What to work on ▸
Please output the lines shown below exactly as they appear.

*** Opening Supplied material ***

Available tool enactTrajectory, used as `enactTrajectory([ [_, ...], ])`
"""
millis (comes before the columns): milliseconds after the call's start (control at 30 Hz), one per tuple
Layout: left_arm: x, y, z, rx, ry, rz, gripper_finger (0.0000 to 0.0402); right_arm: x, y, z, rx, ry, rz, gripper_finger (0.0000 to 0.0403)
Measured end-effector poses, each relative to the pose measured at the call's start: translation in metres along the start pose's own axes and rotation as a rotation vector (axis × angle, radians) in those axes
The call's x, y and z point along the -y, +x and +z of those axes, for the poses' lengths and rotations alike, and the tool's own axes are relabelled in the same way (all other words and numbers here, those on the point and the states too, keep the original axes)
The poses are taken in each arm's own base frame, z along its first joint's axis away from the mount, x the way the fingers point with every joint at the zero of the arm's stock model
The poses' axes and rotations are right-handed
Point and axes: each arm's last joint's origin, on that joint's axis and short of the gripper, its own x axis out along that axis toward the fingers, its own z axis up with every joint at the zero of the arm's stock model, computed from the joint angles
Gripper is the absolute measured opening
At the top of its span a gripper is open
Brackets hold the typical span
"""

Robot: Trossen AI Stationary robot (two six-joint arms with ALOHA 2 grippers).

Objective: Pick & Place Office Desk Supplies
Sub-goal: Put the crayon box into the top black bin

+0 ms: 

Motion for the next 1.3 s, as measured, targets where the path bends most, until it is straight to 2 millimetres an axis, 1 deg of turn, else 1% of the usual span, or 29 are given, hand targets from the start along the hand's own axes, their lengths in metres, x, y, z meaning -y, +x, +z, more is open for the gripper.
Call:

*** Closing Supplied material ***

Expected output ▸
Available tool enactTrajectory, used as `enactTrajectory([ [_, ...], ])`
"""
millis (comes before the columns): milliseconds after the call's start (control at 30 Hz), one per tuple
Layout: left_arm: x, y, z, rx, ry, rz, gripper_finger (0.0000 to 0.0402); right_arm: x, y, z, rx, ry, rz, gripper_finger (0.0000 to 0.0403)
Measured end-effector poses, each relative to the pose measured at the call's start: translation in metres along the start pose's own axes and rotation as a rotation vector (axis × angle, radians) in those axes
The call's x, y and z point along the -y, +x and +z of those axes, for the poses' lengths and rotations alike, and the tool's own axes are relabelled in the same way (all other words and numbers here, those on the point and the states too, keep the original axes)
The poses are taken in each arm's own base frame, z along its first joint's axis away from the mount, x the way the fingers point with every joint at the zero of the arm's stock model
The poses' axes and rotations are right-handed
Point and axes: each arm's last joint's origin, on that joint's axis and short of the gripper, its own x axis out along that axis toward the fingers, its own z axis up with every joint at the zero of the arm's stock model, computed from the joint angles
Gripper is the absolute measured opening
At the top of its span a gripper is open
Brackets hold the typical span
"""

Robot: Trossen AI Stationary robot (two six-joint arms with ALOHA 2 grippers).

Objective: Pick & Place Office Desk Supplies
Sub-goal: Put the crayon box into the top black bin

+0 ms: 

Motion for the next 1.3 s, as measured, targets where the path bends most, until it is straight to 2 millimetres an axis, 1 deg of turn, else 1% of the usual span, or 29 are given, hand targets from the start along the hand's own axes, their lengths in metres, x, y, z meaning -y, +x, +z, more is open for the gripper.
Call:

This completes the output for the exercise.